* _What you will do_:
Quote all of the data below exactly, please.

* _Supplied data_:
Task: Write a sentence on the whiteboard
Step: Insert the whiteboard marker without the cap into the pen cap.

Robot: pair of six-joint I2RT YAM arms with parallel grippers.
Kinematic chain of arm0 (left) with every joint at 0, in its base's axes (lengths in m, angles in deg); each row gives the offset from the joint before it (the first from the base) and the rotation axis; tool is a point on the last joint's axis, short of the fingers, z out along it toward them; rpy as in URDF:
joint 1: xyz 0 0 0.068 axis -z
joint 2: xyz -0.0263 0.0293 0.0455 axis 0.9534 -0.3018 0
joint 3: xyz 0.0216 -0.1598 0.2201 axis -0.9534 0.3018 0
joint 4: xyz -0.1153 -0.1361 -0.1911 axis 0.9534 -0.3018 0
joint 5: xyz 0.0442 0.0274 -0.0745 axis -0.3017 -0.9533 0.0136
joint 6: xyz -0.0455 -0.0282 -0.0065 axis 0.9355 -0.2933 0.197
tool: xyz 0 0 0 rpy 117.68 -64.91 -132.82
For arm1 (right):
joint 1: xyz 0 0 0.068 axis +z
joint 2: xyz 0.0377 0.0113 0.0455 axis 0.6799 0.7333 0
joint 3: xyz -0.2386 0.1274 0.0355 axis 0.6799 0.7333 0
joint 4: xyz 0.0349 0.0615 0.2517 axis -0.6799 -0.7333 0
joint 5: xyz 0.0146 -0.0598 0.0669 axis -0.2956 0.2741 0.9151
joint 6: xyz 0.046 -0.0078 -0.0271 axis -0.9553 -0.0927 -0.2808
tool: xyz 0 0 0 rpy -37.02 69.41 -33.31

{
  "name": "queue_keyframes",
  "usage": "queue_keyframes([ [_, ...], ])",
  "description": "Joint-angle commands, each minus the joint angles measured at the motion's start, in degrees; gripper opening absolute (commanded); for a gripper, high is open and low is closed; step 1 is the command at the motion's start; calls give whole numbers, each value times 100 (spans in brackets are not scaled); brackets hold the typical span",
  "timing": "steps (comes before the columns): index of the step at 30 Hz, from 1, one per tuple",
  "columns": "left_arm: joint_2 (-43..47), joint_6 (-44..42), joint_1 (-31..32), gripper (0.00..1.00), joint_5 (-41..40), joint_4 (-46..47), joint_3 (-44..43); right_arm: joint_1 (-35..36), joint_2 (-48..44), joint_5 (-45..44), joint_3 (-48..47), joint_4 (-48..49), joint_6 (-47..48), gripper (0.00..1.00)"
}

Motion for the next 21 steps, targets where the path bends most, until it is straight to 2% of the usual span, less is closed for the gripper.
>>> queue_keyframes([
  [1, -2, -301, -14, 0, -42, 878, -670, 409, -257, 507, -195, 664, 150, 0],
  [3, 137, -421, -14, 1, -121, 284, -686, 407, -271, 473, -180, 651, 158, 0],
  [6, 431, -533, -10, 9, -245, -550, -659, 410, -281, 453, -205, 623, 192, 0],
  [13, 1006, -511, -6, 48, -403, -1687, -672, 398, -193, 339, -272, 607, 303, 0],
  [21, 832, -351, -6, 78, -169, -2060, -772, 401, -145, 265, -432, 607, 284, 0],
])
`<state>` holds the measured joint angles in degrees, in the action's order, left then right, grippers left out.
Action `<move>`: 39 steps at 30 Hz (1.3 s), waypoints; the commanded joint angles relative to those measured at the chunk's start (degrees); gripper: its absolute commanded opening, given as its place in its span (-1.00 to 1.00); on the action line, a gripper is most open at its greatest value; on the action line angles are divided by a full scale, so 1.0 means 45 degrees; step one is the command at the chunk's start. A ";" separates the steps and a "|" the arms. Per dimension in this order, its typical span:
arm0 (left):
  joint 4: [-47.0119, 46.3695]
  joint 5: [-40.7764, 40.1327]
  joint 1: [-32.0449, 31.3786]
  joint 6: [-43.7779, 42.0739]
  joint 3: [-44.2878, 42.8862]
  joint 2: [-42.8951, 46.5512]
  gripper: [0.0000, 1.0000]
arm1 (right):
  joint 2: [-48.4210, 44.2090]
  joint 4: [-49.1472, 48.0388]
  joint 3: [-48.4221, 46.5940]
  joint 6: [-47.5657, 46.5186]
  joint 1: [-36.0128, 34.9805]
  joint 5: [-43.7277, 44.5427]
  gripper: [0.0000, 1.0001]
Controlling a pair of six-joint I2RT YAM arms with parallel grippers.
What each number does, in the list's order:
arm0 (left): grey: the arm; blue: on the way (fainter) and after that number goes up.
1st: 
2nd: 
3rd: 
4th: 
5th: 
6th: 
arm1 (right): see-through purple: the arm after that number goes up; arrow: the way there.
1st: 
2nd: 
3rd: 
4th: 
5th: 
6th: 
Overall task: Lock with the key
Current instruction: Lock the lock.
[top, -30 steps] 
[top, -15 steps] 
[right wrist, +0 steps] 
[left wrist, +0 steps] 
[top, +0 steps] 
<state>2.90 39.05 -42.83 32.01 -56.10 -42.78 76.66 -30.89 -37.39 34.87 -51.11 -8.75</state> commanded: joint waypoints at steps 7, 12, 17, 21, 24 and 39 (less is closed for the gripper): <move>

* _Task answer_:
Task: Write a sentence on the whiteboard
Step: Insert the whiteboard marker without the cap into the pen cap.

Robot: pair of six-joint I2RT YAM arms with parallel grippers.
Kinematic chain of arm0 (left) with every joint at 0, in its base's axes (lengths in m, angles in deg); each row gives the offset from the joint before it (the first from the base) and the rotation axis; tool is a point on the last joint's axis, short of the fingers, z out along it toward them; rpy as in URDF:
joint 1: xyz 0 0 0.068 axis -z
joint 2: xyz -0.0263 0.0293 0.0455 axis 0.9534 -0.3018 0
joint 3: xyz 0.0216 -0.1598 0.2201 axis -0.9534 0.3018 0
joint 4: xyz -0.1153 -0.1361 -0.1911 axis 0.9534 -0.3018 0
joint 5: xyz 0.0442 0.0274 -0.0745 axis -0.3017 -0.9533 0.0136
joint 6: xyz -0.0455 -0.0282 -0.0065 axis 0.9355 -0.2933 0.197
tool: xyz 0 0 0 rpy 117.68 -64.91 -132.82
For arm1 (right):
joint 1: xyz 0 0 0.068 axis +z
joint 2: xyz 0.0377 0.0113 0.0455 axis 0.6799 0.7333 0
joint 3: xyz -0.2386 0.1274 0.0355 axis 0.6799 0.7333 0
joint 4: xyz 0.0349 0.0615 0.2517 axis -0.6799 -0.7333 0
joint 5: xyz 0.0146 -0.0598 0.0669 axis -0.2956 0.2741 0.9151
joint 6: xyz 0.046 -0.0078 -0.0271 axis -0.9553 -0.0927 -0.2808
tool: xyz 0 0 0 rpy -37.02 69.41 -33.31

{
  "name": "queue_keyframes",
  "usage": "queue_keyframes([ [_, ...], ])",
  "description": "Joint-angle commands, each minus the joint angles measured at the motion's start, in degrees; gripper opening absolute (commanded); for a gripper, high is open and low is closed; step 1 is the command at the motion's start; calls give whole numbers, each value times 100 (spans in brackets are not scaled); brackets hold the typical span",
  "timing": "steps (comes before the columns): index of the step at 30 Hz, from 1, one per tuple",
  "columns": "left_arm: joint_2 (-43..47), joint_6 (-44..42), joint_1 (-31..32), gripper (0.00..1.00), joint_5 (-41..40), joint_4 (-46..47), joint_3 (-44..43); right_arm: joint_1 (-35..36), joint_2 (-48..44), joint_5 (-45..44), joint_3 (-48..47), joint_4 (-48..49), joint_6 (-47..48), gripper (0.00..1.00)"
}

Motion for the next 21 steps, targets where the path bends most, until it is straight to 2% of the usual span, less is closed for the gripper.
>>> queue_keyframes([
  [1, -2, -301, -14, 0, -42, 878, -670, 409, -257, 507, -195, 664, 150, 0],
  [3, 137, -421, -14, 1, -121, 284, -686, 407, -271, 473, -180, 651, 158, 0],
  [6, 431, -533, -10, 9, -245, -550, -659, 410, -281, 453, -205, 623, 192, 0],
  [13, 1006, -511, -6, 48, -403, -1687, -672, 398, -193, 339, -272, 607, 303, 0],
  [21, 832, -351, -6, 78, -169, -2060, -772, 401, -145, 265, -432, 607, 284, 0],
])
`<state>` holds the measured joint angles in degrees, in the action's order, left then right, grippers left out.
Action `<move>`: 39 steps at 30 Hz (1.3 s), waypoints; the commanded joint angles relative to those measured at the chunk's start (degrees); gripper: its absolute commanded opening, given as its place in its span (-1.00 to 1.00); on the action line, a gripper is most open at its greatest value; on the action line angles are divided by a full scale, so 1.0 means 45 degrees; step one is the command at the chunk's start. A ";" separates the steps and a "|" the arms. Per dimension in this order, its typical span:
arm0 (left):
  joint 4: [-47.0119, 46.3695]
  joint 5: [-40.7764, 40.1327]
  joint 1: [-32.0449, 31.3786]
  joint 6: [-43.7779, 42.0739]
  joint 3: [-44.2878, 42.8862]
  joint 2: [-42.8951, 46.5512]
  gripper: [0.0000, 1.0000]
arm1 (right):
  joint 2: [-48.4210, 44.2090]
  joint 4: [-49.1472, 48.0388]
  joint 3: [-48.4221, 46.5940]
  joint 6: [-47.5657, 46.5186]
  joint 1: [-36.0128, 34.9805]
  joint 5: [-43.7277, 44.5427]
  gripper: [0.0000, 1.0001]
Controlling a pair of six-joint I2RT YAM arms with parallel grippers.
What each number does, in the list's order:
arm0 (left): grey: the arm; blue: on the way (fainter) and after that number goes up.
1st: 
2nd: 
3rd: 
4th: 
5th: 
6th: 
arm1 (right): see-through purple: the arm after that number goes up; arrow: the way there.
1st: 
2nd: 
3rd: 
4th: 
5th: 
6th: 
Overall task: Lock with the key
Current instruction: Lock the lock.
[top, -30 steps] 
[top, -15 steps] 
[right wrist, +0 steps] 
[left wrist, +0 steps] 
[top, +0 steps] 
<state>2.90 39.05 -42.83 32.01 -56.10 -42.78 76.66 -30.89 -37.39 34.87 -51.11 -8.75</state> commanded: joint waypoints at steps 7, 12, 17, 21, 24 and 39 (less is closed for the gripper): <move>

Besides this answer, nothing more is needed.